Objective: We aimed to assess the efficiency of clarithromycin, montelukast, and pentoxifylline treatments, alone and in combination, in reducing hyperoxic lung injury at the histopathologic level.
Methods: The experiment was carried out with 47 newborn rat pups divided into six groups during postnatal days 3 to 13. The rats belonging to group 1 were designated as the control group and kept in room air without exposure to hyperoxia. Group 2 (clarithromycin), group 3 (montelukast), group 4 (pentoxifylline), group 5 (clarithromycin + montelukast + pentoxifylline combination), and group 6 (placebo) were kept in plexiglass chamber and exposed to hyperoxia (88-92%) throughout the experiment.
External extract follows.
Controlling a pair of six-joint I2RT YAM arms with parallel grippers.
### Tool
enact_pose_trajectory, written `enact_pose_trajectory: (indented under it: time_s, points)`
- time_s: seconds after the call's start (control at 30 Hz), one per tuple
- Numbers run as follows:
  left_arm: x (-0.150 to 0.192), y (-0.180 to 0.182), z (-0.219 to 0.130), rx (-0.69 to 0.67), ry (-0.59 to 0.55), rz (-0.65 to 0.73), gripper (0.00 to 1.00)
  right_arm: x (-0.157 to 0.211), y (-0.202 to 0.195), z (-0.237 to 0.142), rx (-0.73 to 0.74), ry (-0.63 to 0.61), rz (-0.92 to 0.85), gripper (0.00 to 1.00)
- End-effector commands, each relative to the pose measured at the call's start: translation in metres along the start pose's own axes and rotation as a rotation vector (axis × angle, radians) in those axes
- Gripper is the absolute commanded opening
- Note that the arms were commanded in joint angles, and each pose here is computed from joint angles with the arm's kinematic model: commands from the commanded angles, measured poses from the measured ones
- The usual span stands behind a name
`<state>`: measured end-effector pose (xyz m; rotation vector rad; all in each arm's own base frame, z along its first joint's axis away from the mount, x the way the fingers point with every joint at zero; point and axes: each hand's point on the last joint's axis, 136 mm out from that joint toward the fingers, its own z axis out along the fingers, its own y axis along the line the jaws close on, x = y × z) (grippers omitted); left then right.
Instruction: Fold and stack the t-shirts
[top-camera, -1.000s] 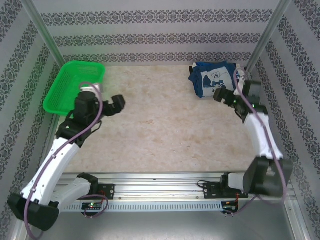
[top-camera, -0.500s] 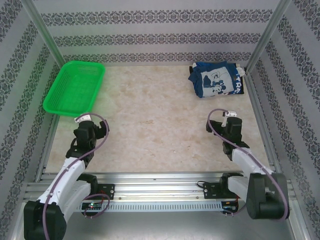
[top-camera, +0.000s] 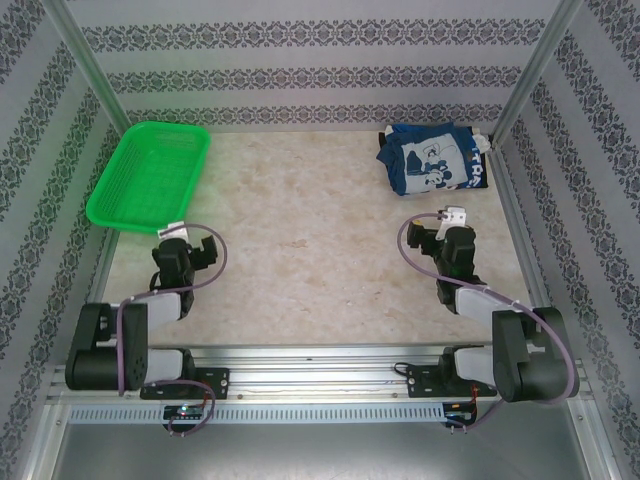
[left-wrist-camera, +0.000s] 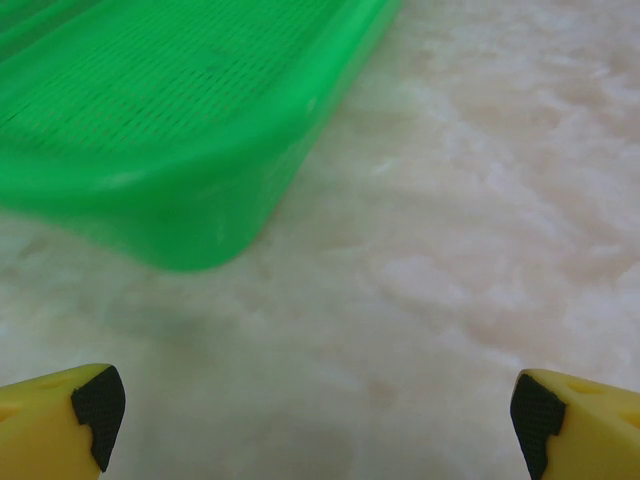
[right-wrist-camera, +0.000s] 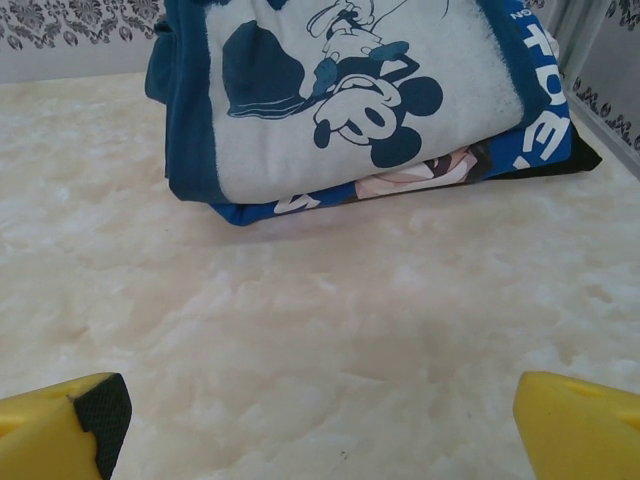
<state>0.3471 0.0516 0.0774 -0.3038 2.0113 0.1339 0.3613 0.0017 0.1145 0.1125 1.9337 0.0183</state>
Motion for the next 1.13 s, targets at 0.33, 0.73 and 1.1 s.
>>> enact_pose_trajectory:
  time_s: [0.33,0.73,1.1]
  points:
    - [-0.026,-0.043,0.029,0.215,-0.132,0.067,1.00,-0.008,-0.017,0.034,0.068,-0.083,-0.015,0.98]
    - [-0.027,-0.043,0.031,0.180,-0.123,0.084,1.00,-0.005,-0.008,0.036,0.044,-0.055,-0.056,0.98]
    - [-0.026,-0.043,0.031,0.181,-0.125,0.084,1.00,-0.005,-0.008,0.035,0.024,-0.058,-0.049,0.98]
Alveolar surface area percentage, fibrosis, and smooth muscle actin expression were assessed in the lungs, which were resected by thoracotomy on postnatal day 14.
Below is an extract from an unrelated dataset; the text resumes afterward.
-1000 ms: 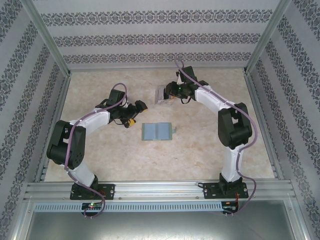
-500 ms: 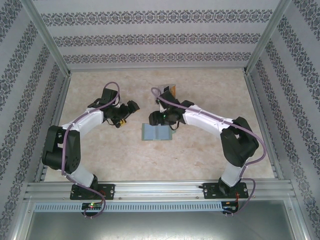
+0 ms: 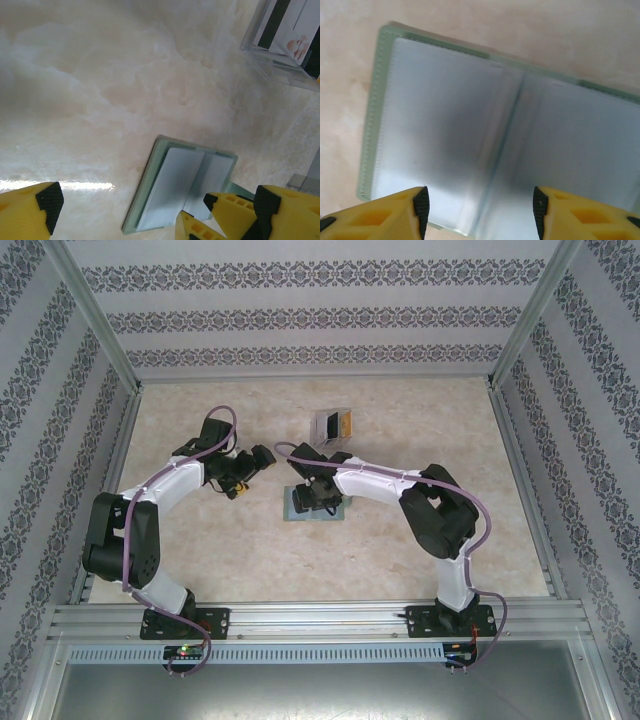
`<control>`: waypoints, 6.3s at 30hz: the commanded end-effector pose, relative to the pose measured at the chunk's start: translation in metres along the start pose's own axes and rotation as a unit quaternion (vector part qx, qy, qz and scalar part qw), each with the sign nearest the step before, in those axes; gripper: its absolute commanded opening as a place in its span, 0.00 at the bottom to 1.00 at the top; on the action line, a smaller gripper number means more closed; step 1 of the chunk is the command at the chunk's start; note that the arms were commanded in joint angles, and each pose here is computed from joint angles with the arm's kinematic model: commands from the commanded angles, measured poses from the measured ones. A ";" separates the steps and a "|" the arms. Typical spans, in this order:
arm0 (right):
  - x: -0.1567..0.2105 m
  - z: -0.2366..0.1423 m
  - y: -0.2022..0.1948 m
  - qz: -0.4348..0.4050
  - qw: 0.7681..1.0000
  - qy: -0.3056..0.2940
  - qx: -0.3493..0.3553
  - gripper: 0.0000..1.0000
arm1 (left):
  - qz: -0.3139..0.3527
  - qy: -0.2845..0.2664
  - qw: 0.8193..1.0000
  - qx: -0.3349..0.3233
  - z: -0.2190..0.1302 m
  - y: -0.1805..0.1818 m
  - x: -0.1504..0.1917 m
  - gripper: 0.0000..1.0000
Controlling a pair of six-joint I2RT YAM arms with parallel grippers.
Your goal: Take the credit cards out of the card holder
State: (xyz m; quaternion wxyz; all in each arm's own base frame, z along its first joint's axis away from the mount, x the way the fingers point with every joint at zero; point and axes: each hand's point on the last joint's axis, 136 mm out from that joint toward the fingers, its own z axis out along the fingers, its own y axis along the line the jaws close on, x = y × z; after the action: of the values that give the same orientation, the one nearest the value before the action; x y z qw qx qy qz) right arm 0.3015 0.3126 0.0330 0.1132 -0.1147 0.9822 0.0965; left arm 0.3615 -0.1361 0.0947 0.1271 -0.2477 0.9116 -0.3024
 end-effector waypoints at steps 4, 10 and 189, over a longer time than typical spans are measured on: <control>0.002 0.006 -0.020 -0.012 0.998 0.012 0.061 0.55 | 0.006 0.027 0.999 0.018 0.002 0.001 0.008 0.93; 0.009 0.017 -0.031 -0.007 0.997 0.028 0.075 0.52 | 0.010 0.049 0.998 0.033 0.011 -0.002 0.016 0.79; -0.040 -0.122 -0.312 0.056 0.850 -0.498 0.164 0.98 | 0.357 -0.424 0.825 -0.108 -0.066 0.088 -0.103 0.99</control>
State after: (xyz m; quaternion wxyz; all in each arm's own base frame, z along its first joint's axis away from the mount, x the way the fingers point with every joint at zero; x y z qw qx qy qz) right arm 0.3897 -0.0126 0.1024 0.5851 0.0441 0.8093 -0.0265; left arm 0.3765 0.0140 0.0864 0.5434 -0.0293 0.8388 0.0129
Results: Drug treatments, when used separately, were not detected to be superior to placebo with regard to mean alveolar surface area, fibrosis, and smooth muscle actin expression. Combination treatment resulted in significantly higher mean lung area percentages and lower actin scores with respect to the placebo treatment group (64.0% vs. 50.2%, p=0.002; 0 (0-1) vs. 7 (2-12), p=0.005, respectively).
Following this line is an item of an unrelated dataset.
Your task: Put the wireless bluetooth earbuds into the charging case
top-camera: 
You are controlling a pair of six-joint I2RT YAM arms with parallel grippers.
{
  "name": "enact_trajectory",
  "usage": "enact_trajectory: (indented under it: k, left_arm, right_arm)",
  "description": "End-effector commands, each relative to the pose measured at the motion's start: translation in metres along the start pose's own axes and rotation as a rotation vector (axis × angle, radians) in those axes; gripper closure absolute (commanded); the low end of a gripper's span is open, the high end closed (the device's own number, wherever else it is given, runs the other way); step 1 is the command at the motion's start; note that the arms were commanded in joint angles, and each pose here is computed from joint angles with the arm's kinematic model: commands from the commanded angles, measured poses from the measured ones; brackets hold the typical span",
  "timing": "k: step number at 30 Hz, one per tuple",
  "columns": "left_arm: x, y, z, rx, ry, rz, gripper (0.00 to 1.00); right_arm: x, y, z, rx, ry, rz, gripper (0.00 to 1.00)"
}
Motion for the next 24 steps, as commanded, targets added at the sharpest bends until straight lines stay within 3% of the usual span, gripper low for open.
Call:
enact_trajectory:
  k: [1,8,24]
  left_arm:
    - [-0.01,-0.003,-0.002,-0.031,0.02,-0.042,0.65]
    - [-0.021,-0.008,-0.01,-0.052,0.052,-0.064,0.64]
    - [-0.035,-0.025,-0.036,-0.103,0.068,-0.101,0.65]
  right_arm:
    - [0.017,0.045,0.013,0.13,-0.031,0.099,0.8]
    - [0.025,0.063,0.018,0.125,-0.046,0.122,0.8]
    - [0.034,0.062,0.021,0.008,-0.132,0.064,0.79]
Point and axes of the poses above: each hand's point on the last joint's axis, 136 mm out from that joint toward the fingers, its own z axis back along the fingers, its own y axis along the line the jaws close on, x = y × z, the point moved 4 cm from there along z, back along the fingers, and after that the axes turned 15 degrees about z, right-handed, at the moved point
Conclusions: It was determined that clarithromycin, montelukast, and pentoxifylline combination treatment is superior to placebo treatment in the newborn rat hyperoxic lung injury model. The present study indicates that combination therapy might be successful in bronchopulmonary dysplasia, which has complex pathophysiologic processes and lacks established efficient treatment strategies.